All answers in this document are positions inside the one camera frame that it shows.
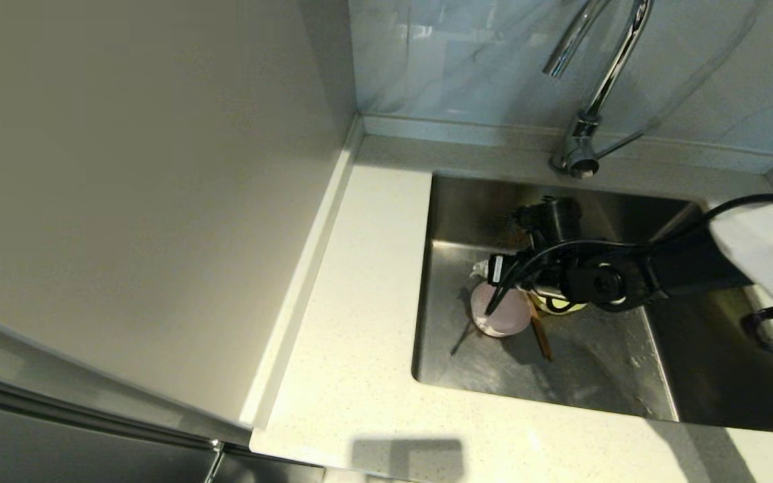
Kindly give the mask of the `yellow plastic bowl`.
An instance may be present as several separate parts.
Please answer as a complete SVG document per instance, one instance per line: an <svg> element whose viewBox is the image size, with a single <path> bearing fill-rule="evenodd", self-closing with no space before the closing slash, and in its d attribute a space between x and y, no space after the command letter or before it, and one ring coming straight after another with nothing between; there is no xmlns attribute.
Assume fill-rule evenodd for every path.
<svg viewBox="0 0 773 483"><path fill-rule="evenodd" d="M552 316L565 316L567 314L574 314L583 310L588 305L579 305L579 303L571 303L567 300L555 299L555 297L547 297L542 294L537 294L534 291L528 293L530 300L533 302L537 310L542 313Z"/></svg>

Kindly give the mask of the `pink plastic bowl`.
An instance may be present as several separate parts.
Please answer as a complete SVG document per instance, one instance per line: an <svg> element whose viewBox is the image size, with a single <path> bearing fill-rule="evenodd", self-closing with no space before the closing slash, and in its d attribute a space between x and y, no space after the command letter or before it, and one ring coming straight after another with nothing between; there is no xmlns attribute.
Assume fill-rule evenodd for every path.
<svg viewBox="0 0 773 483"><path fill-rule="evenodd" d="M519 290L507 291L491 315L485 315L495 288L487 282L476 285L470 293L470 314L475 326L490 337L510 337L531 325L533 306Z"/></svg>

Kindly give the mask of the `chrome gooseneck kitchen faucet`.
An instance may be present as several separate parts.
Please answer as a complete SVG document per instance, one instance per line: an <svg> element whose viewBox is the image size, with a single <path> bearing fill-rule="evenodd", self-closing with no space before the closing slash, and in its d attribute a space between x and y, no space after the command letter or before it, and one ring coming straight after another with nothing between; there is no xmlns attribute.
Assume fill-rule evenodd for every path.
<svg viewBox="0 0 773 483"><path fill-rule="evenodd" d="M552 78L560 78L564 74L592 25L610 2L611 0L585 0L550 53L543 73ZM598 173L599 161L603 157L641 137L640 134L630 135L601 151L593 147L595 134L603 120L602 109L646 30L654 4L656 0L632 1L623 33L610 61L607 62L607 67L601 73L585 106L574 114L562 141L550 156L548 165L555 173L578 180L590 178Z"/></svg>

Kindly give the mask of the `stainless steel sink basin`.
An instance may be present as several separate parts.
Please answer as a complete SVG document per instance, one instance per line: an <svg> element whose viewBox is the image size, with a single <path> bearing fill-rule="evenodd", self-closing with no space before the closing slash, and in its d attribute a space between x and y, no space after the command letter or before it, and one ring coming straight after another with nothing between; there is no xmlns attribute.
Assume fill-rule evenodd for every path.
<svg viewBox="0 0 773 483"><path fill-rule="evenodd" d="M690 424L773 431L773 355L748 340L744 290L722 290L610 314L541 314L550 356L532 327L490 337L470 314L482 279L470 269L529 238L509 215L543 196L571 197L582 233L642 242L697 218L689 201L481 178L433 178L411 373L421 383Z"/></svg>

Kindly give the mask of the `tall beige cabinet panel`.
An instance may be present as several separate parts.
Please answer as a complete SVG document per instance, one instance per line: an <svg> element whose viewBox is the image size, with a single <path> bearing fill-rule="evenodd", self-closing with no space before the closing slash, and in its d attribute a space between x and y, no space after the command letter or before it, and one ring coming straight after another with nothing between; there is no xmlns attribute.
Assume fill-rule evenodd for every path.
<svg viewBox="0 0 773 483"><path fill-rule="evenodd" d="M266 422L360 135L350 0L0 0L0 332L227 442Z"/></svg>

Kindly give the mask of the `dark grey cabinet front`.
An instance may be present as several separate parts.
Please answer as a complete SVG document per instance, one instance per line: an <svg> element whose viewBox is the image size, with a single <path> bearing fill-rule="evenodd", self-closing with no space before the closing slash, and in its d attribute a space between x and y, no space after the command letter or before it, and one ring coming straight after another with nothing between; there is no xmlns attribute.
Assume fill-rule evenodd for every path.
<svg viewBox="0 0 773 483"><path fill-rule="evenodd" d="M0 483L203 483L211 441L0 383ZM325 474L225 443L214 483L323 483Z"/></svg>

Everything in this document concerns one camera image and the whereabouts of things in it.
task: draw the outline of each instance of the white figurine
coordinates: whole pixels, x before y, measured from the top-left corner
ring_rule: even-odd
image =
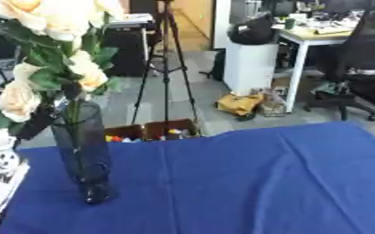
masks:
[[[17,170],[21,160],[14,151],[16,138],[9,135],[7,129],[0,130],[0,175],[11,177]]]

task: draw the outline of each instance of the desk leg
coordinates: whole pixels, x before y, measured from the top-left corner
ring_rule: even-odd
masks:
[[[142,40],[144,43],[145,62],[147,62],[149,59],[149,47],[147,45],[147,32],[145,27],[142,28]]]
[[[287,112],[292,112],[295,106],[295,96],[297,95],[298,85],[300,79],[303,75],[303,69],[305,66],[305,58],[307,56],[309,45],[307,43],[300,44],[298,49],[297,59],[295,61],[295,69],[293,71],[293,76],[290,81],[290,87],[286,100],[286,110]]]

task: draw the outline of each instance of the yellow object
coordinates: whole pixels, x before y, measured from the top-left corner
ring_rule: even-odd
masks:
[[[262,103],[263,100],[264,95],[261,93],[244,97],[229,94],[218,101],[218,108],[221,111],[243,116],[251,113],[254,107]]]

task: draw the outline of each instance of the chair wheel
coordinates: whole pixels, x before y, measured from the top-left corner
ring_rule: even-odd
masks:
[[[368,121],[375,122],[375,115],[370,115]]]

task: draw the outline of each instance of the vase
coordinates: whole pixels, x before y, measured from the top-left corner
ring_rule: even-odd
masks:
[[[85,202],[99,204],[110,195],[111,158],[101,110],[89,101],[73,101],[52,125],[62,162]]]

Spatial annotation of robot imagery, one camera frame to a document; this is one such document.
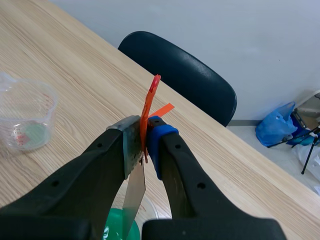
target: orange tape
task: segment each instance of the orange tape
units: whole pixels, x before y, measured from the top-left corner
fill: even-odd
+===+
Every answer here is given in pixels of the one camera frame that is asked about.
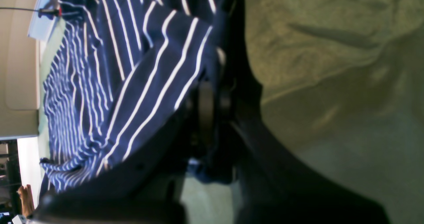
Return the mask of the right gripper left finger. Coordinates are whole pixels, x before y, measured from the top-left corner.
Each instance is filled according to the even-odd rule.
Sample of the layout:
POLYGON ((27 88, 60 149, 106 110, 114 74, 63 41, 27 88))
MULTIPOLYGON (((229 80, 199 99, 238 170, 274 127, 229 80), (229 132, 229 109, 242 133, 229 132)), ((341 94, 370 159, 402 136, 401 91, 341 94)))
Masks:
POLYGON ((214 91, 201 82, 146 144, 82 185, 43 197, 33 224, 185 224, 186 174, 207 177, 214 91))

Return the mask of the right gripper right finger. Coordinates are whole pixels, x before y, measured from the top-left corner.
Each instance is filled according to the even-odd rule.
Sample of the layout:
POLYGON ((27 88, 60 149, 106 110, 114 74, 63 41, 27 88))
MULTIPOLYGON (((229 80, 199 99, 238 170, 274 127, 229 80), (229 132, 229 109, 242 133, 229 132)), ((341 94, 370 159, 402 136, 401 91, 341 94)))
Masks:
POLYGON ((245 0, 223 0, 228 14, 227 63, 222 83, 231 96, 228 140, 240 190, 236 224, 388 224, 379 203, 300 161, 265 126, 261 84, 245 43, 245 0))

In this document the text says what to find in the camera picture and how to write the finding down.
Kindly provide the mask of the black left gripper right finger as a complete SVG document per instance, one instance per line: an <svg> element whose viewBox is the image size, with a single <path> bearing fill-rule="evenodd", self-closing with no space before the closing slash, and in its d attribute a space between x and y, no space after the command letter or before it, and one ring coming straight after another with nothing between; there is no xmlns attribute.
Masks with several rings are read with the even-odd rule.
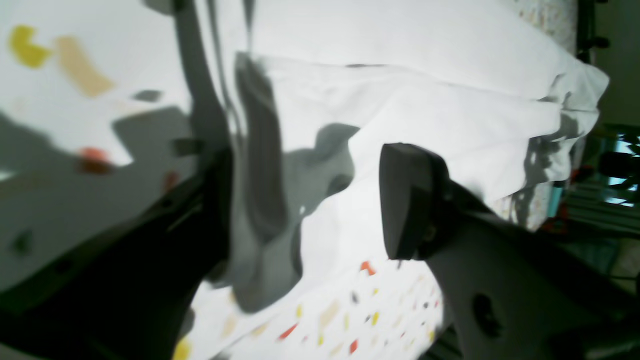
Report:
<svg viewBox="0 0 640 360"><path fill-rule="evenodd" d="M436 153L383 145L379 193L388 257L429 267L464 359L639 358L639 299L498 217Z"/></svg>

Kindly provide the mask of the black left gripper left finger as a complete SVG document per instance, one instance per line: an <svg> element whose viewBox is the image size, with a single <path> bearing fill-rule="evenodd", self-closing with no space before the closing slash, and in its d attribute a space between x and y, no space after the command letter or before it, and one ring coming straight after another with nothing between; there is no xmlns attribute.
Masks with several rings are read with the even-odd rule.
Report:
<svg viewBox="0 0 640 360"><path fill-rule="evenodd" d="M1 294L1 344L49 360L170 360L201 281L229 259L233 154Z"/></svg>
+===+
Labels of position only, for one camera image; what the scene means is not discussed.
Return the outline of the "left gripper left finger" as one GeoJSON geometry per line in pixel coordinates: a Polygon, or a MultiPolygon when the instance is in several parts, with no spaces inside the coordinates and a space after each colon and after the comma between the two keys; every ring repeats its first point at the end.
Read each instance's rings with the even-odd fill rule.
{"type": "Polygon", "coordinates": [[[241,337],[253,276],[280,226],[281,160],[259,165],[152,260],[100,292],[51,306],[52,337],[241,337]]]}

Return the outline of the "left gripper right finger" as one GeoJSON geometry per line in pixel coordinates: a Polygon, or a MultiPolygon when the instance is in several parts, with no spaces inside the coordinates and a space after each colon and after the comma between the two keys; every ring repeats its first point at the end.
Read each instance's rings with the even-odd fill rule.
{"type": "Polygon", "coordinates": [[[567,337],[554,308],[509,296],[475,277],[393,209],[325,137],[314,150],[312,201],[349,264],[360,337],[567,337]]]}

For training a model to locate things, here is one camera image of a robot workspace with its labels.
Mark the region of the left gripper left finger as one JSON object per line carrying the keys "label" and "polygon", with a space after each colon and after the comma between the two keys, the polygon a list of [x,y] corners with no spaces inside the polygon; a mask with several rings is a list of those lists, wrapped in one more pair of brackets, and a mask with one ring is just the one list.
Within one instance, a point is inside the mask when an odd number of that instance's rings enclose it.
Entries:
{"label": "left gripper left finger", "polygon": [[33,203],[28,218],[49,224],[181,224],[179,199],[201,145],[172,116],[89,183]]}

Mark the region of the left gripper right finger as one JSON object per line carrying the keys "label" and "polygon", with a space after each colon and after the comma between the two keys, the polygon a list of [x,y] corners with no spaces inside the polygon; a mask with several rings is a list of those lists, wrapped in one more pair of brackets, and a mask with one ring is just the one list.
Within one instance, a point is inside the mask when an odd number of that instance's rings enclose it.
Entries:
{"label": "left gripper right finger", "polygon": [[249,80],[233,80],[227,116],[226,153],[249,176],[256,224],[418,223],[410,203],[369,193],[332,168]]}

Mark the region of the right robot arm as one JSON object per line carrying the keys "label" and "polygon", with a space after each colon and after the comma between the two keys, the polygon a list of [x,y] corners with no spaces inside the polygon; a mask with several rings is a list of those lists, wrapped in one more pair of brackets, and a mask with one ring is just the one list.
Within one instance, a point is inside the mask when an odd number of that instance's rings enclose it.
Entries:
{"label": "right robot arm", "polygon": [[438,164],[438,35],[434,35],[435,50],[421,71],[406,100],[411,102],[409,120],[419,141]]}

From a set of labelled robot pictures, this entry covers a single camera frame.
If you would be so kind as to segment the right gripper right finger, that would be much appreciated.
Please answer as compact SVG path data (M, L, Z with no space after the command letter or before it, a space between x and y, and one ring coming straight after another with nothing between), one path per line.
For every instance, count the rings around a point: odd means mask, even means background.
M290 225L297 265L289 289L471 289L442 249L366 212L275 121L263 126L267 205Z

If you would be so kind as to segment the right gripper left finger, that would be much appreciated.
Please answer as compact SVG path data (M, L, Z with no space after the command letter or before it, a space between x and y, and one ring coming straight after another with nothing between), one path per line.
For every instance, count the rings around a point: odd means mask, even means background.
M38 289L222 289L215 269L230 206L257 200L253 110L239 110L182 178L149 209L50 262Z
+===+
What is the number of lines in the listing that include the word "much"? Give the number and no other text.

Answer area ->
2